Automatic Resonance Tuning Technique for an Ultra-Broadband Piezoelectric Energy Harvester

Abstract

The main drawback of energy harvesting using the piezoelectric direct effect is that the maximum electric power is generated at the fundamental resonance frequency. This can clearly be observed in the size and dimensions of the components of any particular energy harvester. In this paper, we are investigating a new proposed energy harvesting device that employs the Automatic Resonance Tuning (ART) technique to enhance the energy harvesting mechanism. The proposed harvester is composed of a cantilever beam and sliding masse with varying locations. ART automatically adjusts the energy harvester’s natural frequency according to the ambient vibration natural frequency.

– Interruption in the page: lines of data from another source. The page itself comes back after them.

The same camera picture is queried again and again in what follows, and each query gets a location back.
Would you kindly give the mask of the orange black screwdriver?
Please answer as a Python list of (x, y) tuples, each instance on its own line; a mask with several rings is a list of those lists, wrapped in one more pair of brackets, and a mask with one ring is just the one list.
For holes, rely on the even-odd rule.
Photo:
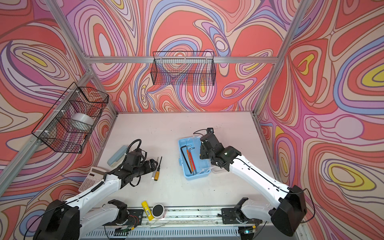
[(157, 167), (157, 170), (156, 170), (155, 175), (154, 175), (154, 181), (158, 181), (158, 179), (159, 179), (162, 158), (163, 157), (161, 157), (160, 161), (158, 162), (158, 167)]

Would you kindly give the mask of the orange handled hex key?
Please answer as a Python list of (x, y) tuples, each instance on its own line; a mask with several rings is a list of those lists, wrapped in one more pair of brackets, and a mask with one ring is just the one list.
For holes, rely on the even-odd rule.
[(196, 167), (195, 167), (194, 160), (193, 160), (192, 153), (190, 151), (189, 146), (187, 146), (187, 154), (188, 154), (188, 158), (189, 158), (189, 162), (190, 162), (193, 174), (195, 175), (197, 173), (197, 171), (196, 171)]

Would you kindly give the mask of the light blue plastic tool box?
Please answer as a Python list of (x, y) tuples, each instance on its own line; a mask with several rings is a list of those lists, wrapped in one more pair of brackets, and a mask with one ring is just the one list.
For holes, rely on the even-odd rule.
[(195, 180), (207, 177), (211, 173), (210, 159), (201, 159), (200, 137), (189, 137), (178, 140), (179, 164), (182, 167), (184, 177)]

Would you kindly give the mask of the black large hex key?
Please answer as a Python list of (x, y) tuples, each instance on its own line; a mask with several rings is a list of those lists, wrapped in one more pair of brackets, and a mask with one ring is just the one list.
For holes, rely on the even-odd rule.
[(187, 167), (188, 167), (188, 169), (189, 169), (189, 172), (190, 172), (190, 174), (192, 174), (191, 165), (189, 164), (189, 161), (187, 160), (187, 157), (186, 157), (186, 155), (185, 155), (185, 153), (184, 153), (184, 148), (187, 149), (187, 145), (181, 146), (181, 147), (180, 147), (180, 150), (181, 150), (182, 156), (183, 156), (183, 158), (184, 158), (184, 161), (185, 161), (186, 164), (187, 164)]

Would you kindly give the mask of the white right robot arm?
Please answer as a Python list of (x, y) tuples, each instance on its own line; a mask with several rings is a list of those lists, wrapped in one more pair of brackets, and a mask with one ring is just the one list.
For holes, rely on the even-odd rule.
[(304, 190), (289, 187), (254, 166), (239, 150), (224, 147), (214, 133), (200, 138), (201, 159), (242, 178), (267, 200), (267, 203), (242, 198), (229, 216), (241, 224), (250, 220), (272, 223), (282, 234), (292, 237), (307, 214)]

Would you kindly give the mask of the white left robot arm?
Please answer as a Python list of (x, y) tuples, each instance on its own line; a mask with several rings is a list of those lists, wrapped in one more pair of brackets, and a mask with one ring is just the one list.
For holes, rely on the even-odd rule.
[(103, 207), (94, 207), (143, 175), (158, 168), (158, 162), (147, 159), (141, 149), (125, 154), (124, 160), (107, 172), (101, 181), (65, 201), (51, 202), (41, 215), (33, 236), (35, 240), (79, 240), (93, 230), (112, 223), (124, 225), (130, 218), (127, 204), (110, 200)]

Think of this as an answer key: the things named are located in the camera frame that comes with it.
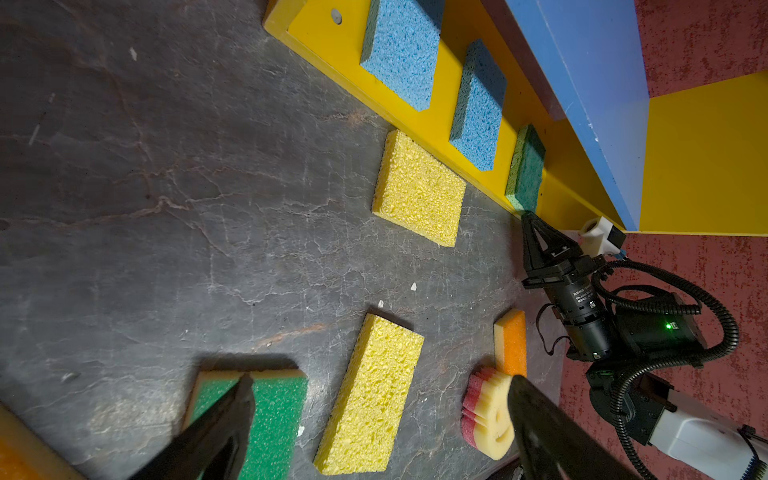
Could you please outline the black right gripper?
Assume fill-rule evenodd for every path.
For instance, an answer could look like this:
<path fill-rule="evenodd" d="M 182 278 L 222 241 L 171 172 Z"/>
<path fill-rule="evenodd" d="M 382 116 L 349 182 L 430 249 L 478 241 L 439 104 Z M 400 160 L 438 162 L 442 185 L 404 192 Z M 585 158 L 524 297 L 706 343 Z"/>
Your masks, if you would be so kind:
<path fill-rule="evenodd" d="M 576 240 L 532 211 L 524 211 L 521 222 L 528 275 L 523 285 L 545 291 L 573 347 L 569 357 L 584 362 L 609 357 L 615 327 L 591 283 L 591 275 L 605 265 L 604 258 L 584 255 Z"/>

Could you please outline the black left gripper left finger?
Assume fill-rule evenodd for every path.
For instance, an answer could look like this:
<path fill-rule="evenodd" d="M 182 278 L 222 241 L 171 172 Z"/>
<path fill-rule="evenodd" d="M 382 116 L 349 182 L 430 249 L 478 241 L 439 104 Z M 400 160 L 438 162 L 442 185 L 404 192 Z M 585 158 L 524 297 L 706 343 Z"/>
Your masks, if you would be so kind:
<path fill-rule="evenodd" d="M 237 479 L 245 462 L 255 412 L 253 380 L 242 375 L 134 479 Z"/>

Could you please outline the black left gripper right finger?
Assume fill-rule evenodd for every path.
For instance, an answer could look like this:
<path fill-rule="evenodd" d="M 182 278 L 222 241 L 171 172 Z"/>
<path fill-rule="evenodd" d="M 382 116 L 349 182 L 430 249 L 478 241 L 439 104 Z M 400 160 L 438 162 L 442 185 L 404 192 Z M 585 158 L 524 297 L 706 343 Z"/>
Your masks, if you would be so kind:
<path fill-rule="evenodd" d="M 523 376 L 508 395 L 515 442 L 526 479 L 636 479 Z"/>

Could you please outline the dark green scrub sponge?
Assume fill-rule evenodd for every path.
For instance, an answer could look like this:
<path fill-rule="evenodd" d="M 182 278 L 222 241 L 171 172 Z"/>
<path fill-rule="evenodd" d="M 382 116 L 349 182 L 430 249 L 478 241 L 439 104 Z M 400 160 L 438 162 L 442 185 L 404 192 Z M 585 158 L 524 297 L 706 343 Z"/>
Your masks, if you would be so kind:
<path fill-rule="evenodd" d="M 505 197 L 515 211 L 537 208 L 546 149 L 533 124 L 518 131 Z"/>

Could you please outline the light green sponge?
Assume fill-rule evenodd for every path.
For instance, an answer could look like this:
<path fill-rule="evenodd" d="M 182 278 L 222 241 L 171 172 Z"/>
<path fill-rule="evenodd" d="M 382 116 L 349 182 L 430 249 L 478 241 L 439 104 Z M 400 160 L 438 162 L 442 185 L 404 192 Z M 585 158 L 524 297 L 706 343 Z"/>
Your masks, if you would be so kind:
<path fill-rule="evenodd" d="M 308 378 L 298 369 L 251 371 L 254 416 L 241 479 L 285 479 L 308 391 Z M 185 412 L 189 426 L 229 391 L 243 374 L 203 371 L 197 375 Z"/>

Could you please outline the blue sponge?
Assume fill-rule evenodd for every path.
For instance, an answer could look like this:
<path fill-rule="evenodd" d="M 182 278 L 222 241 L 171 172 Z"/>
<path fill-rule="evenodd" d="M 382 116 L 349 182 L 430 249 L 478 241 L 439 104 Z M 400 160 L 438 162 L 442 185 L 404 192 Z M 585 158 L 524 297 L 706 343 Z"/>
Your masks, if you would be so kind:
<path fill-rule="evenodd" d="M 507 79 L 482 39 L 466 52 L 449 142 L 477 170 L 494 168 Z"/>
<path fill-rule="evenodd" d="M 444 5 L 373 0 L 369 8 L 360 65 L 418 112 L 431 103 Z"/>

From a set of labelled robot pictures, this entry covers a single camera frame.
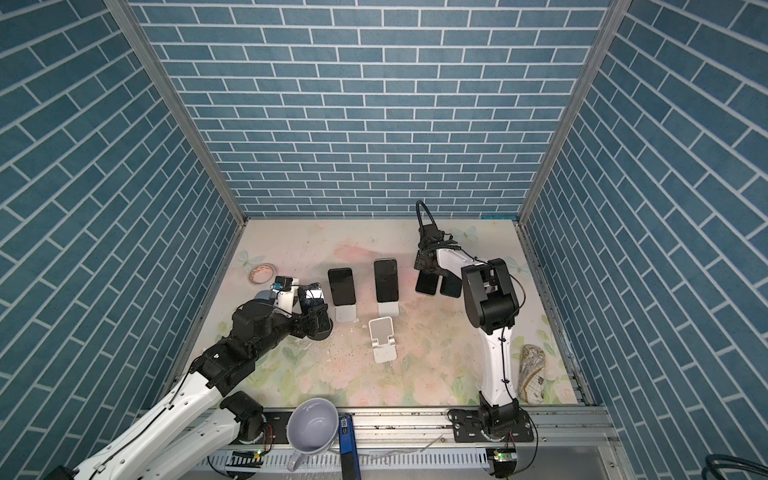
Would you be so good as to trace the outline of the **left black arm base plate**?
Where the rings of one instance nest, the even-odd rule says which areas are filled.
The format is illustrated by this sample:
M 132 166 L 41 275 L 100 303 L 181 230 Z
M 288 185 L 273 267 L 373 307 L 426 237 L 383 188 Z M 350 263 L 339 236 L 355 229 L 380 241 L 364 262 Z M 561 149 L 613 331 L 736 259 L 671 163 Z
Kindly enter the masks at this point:
M 240 425 L 236 441 L 240 444 L 287 445 L 290 410 L 267 410 L 259 419 L 252 417 Z

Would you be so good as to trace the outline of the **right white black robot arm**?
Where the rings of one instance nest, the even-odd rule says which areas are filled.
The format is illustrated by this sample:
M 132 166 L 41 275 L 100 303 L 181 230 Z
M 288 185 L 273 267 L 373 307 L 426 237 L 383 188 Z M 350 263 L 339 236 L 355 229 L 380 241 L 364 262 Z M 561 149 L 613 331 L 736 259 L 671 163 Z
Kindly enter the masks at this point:
M 488 437 L 505 435 L 520 420 L 519 400 L 510 380 L 507 335 L 521 309 L 506 263 L 469 255 L 450 234 L 429 223 L 419 227 L 414 268 L 418 271 L 417 292 L 463 299 L 469 323 L 483 339 L 481 429 Z

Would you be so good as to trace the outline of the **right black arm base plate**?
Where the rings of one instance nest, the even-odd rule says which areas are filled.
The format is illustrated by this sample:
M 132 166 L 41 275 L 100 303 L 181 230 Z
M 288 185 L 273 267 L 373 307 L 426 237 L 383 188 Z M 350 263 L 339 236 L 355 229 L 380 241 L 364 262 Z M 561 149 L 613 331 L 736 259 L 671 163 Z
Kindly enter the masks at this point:
M 456 443 L 480 442 L 534 442 L 536 434 L 533 425 L 525 413 L 521 413 L 516 421 L 506 428 L 497 428 L 494 433 L 486 433 L 477 409 L 452 408 L 446 412 L 446 417 L 452 425 L 453 437 Z

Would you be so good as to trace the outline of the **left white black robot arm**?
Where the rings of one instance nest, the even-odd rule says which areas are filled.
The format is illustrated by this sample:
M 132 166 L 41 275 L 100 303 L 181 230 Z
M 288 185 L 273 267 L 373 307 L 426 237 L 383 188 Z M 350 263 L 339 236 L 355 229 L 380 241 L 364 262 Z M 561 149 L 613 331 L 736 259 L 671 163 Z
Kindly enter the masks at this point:
M 162 400 L 96 454 L 50 479 L 178 479 L 234 442 L 270 441 L 264 408 L 238 385 L 288 336 L 326 339 L 333 328 L 319 285 L 252 299 L 230 333 L 206 349 Z

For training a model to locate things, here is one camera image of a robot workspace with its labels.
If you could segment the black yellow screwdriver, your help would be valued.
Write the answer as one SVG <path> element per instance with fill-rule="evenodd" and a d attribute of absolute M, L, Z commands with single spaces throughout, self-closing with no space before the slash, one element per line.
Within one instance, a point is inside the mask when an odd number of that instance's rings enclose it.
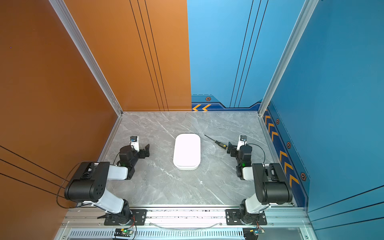
<path fill-rule="evenodd" d="M 211 137 L 209 137 L 209 136 L 207 136 L 207 135 L 205 135 L 207 138 L 209 138 L 210 140 L 212 140 L 212 141 L 214 141 L 214 143 L 215 144 L 217 144 L 219 147 L 221 147 L 222 149 L 224 149 L 224 150 L 226 150 L 227 149 L 227 145 L 225 145 L 224 143 L 222 143 L 222 142 L 219 142 L 219 141 L 217 141 L 217 140 L 214 140 L 214 139 L 212 139 Z"/>

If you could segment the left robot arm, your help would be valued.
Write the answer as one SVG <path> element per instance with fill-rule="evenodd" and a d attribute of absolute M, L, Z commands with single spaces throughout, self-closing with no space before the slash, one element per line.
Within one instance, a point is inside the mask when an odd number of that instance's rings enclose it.
<path fill-rule="evenodd" d="M 105 214 L 100 216 L 105 219 L 105 225 L 134 225 L 135 216 L 129 202 L 108 191 L 106 185 L 108 180 L 131 180 L 138 160 L 149 156 L 149 144 L 139 150 L 131 144 L 120 149 L 120 160 L 116 165 L 110 162 L 80 163 L 64 190 L 66 200 L 92 205 L 105 211 Z"/>

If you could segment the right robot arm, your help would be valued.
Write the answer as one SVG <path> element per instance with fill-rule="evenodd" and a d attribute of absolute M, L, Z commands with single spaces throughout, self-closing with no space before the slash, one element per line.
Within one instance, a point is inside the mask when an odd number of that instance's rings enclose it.
<path fill-rule="evenodd" d="M 283 205 L 293 200 L 292 187 L 282 166 L 278 163 L 252 163 L 252 146 L 235 146 L 228 143 L 227 153 L 236 158 L 237 177 L 254 183 L 254 193 L 244 199 L 238 218 L 245 225 L 266 225 L 265 211 L 273 205 Z"/>

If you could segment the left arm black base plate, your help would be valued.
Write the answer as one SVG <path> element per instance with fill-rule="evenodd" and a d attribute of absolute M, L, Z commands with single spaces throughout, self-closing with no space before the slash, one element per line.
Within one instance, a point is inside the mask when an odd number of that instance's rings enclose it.
<path fill-rule="evenodd" d="M 146 209 L 130 209 L 130 217 L 117 217 L 115 215 L 107 215 L 104 221 L 105 226 L 143 226 L 147 218 Z"/>

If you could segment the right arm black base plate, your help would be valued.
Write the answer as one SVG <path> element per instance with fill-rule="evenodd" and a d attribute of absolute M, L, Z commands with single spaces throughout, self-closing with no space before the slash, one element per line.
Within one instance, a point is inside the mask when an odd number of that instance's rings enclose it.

The ART energy harvester modifies the natural frequency of the harvester using the motion of the mobile (sliding) mass. An analytical model of the proposed model is presented. The investigation is conducted using the Finite Element Method (FEM). THE FEM COMSOL model is successfully validated using previously published experimental results. The results of the FEM were compared with the experimental and analytical results. The validated model is then used to demonstrate the displacement profile, the output voltage response, and the natural frequency for the harvester at different mass positions. The bandwidth of the ART harvester (17 Hz) is found to be 1130% larger compared to the fixed resonance energy harvester. It is observed that the proposed broadband design provides a high-power density of 0.05 mW mm−3. The piezoelectric dimensions and load resistance are also optimized to maximize the output voltage output power.